Rasulullah (Sallallahu Aleyhi ve Sellem) şöyle buyurdu: “Sözlerin en doğrusu Allah’ın Kitabıdır, yolların en hayırlısı Muhammed’in yoludur. İşlerin en şerlisi muhdes olanlardır. Dine sonradan sokulan her şey bid’attır, her bid’at dalalettir ve her dalalet ateştedir.”

Öne çıkan

Bid’atçiler Tevhid Ehli Olabilir mi?

Bid’atçiler Tevhid Ehli Olabilir mi?

1 Haziran 2018 Cuma

Şeyh Ebu Muaz Seyfullah el-Çubukâbâdî'den İhvanu’l-Muflisin’in Fikir Adamlarının Çarpık Görüşlerine Reddiye -4-

İhvanu'l-Muflisin'in Fikir Adamlarının Çarpık Görüşleri -4-

3- Seyyid Kutub

a- Allah’ın kelamını musiki ve ezgi nameleri olarak açıklaması.
Fi Zilali’l-Kur’ân’ın 1417 h. Tarihli 25. Baskısında, Necm suresini tefsir ederken (6/3404) şöyle demiştir:

“Bu sure genel olarak sanki terennüm edilen yüce bir musiki şiiri gibidir…”

Naziat suresi tefsirinde (6/3881) şöyle diyor: “Musiki tarzında sürüklüyor..”

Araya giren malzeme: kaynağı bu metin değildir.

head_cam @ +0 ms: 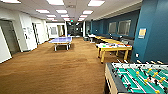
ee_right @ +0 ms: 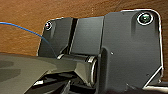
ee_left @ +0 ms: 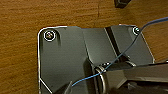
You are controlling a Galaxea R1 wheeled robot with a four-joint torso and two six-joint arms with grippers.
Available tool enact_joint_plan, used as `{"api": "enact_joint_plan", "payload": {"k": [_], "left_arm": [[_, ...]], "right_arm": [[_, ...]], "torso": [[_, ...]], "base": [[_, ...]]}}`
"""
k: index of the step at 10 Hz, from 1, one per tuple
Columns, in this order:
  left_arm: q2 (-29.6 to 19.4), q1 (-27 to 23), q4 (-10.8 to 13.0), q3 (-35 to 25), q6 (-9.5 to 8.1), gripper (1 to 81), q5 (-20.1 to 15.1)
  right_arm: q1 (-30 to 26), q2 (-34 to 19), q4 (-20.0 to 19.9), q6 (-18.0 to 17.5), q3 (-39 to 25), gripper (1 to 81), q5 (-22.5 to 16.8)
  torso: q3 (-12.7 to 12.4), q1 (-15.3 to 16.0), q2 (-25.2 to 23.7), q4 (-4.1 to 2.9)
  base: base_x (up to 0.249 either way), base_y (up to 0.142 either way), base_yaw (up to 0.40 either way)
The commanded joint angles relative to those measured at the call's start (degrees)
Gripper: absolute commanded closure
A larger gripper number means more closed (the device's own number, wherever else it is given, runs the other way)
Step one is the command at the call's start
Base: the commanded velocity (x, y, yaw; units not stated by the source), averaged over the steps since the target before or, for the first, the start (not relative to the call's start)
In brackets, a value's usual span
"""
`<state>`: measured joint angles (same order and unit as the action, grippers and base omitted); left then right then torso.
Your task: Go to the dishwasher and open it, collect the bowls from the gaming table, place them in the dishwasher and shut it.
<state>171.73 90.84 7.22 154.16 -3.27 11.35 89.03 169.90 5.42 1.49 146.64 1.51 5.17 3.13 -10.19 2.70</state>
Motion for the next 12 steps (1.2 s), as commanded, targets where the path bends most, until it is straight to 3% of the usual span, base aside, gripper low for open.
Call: {"api": "enact_joint_plan", "payload": {"k": [1,12], "left_arm": [[-0.1,-2.8,-0.3,-0.1,0.02,1.0,-2.5],[0.0,-2.8,-0.3,-0.1,0.02,1.0,-2.4]], "right_arm": [[-3.0,-0.1,0.7,0.3,-0.4,1.0,-2.7],[-2.9,-0.1,-0.2,0.2,0.0,1.0,-2.7]], "torso": [[0.0,0.0,0.0,0.0],[0.0,0.0,0.0,0.0]], "base": [[0.133,0.072,0.0],[0.175,0.006,0.0]]}}
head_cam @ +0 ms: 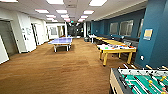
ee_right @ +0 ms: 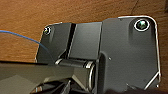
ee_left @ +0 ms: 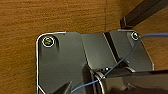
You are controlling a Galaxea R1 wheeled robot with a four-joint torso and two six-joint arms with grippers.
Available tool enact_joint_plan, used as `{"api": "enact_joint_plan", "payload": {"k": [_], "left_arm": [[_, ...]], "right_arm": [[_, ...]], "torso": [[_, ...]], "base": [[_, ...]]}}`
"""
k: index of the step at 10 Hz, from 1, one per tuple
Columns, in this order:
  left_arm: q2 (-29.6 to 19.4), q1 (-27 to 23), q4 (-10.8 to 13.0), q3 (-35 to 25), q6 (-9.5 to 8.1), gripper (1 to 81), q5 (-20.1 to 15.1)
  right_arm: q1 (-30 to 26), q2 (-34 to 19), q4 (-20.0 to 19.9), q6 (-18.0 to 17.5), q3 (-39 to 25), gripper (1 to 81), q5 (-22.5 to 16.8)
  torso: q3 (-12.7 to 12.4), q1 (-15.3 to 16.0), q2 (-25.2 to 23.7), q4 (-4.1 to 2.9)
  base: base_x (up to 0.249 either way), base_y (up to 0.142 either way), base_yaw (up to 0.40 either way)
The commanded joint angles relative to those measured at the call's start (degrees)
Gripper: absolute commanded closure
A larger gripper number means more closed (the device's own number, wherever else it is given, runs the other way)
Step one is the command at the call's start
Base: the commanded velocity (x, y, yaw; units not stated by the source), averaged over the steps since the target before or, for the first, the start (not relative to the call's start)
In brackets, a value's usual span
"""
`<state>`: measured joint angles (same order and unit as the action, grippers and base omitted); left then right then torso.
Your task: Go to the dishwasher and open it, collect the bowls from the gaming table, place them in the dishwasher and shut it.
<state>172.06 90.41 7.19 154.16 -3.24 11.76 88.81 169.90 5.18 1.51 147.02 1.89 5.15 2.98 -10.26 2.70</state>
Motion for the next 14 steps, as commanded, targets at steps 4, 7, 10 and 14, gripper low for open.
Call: {"api": "enact_joint_plan", "payload": {"k": [4,7,10,14], "left_arm": [[-0.2,-2.4,-0.2,-0.1,-0.01,1.0,-2.8],[-0.2,-2.4,-0.2,-0.1,-0.01,1.0,-2.8],[-0.2,-2.4,-0.2,-0.1,-0.01,1.0,-2.7],[0.0,-2.4,-0.2,-0.1,-0.01,1.0,-2.7]], "right_arm": [[-2.7,-0.1,0.0,0.2,-0.1,1.0,-3.1],[-2.5,0.0,0.1,0.1,-0.1,1.0,-3.1],[-2.5,0.0,0.2,0.2,-0.1,1.0,-3.1],[-2.9,0.3,0.1,0.1,1.1,1.0,-3.1]], "torso": [[0.0,0.0,0.0,0.0],[0.0,0.0,0.0,0.0],[0.0,0.0,0.0,0.0],[0.0,-0.1,0.0,0.0]], "base": [[0.201,0.0,0.0],[0.222,0.0,0.0],[0.247,0.0,0.0],[0.256,0.0,0.0]]}}
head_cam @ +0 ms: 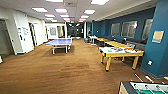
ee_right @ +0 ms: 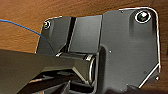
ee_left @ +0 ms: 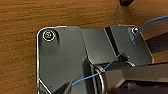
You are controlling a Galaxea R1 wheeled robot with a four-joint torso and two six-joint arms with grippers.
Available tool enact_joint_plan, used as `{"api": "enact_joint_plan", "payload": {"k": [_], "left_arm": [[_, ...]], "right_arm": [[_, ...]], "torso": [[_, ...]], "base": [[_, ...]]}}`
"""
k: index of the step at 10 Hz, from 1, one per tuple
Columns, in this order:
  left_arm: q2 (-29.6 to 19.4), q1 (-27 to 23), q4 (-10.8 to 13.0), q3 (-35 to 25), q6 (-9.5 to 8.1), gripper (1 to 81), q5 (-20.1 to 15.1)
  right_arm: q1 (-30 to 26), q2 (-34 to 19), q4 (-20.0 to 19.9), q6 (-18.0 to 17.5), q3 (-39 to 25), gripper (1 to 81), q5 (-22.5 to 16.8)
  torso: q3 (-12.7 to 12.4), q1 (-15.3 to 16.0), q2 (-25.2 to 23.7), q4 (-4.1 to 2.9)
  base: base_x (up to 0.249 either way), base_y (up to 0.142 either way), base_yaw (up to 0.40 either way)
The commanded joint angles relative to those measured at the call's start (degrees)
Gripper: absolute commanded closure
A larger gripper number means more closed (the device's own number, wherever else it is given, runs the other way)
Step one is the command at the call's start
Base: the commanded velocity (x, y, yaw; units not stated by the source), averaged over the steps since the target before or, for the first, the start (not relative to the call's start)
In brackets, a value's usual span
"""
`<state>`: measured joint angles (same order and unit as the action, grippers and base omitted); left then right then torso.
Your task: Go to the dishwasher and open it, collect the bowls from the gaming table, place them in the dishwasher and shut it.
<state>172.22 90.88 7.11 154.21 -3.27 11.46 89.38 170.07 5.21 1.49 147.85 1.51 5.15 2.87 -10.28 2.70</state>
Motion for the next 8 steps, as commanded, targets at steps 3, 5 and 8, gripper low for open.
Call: {"api": "enact_joint_plan", "payload": {"k": [3,5,8], "left_arm": [[-0.3,-2.9,-0.2,-0.1,0.02,1.0,-2.2],[-0.6,-2.9,-0.3,-0.1,0.01,1.0,-2.0],[-0.5,-2.9,-0.3,-0.1,-0.07,1.0,-2.1]], "right_arm": [[-3.5,1.2,0.0,0.0,1.8,1.0,-2.8],[-3.8,1.0,-0.2,-0.5,2.9,1.0,-2.8],[-3.7,1.1,-1.5,-1.0,2.8,1.0,-3.0]], "torso": [[0.0,0.0,0.0,0.0],[0.0,0.0,0.0,0.0],[0.0,0.0,0.0,0.0]], "base": [[0.257,0.0,0.0],[0.257,0.0,0.0],[0.257,0.0,0.0]]}}
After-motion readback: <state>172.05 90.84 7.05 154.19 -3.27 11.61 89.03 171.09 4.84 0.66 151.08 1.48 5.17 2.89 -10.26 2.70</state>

b- Kur’ân’ın mahluk olduğunu söylemesi:

Fi Zilal’de (1/38) Kur’ân’dan bahsederken şöyle diyor: “Bu aciz bırakma realitesi, sadece Kur'an ile ilgili değil, yüce Allah'ın yaratmış olduğu her şey hakkında aynen sözkonusudur. Bu durum, her şeyde yüce Allah'ın yapıcılığı ile insanların yapıcılığı arasındaki bağdaşma kabul etmez farkı gösterir.”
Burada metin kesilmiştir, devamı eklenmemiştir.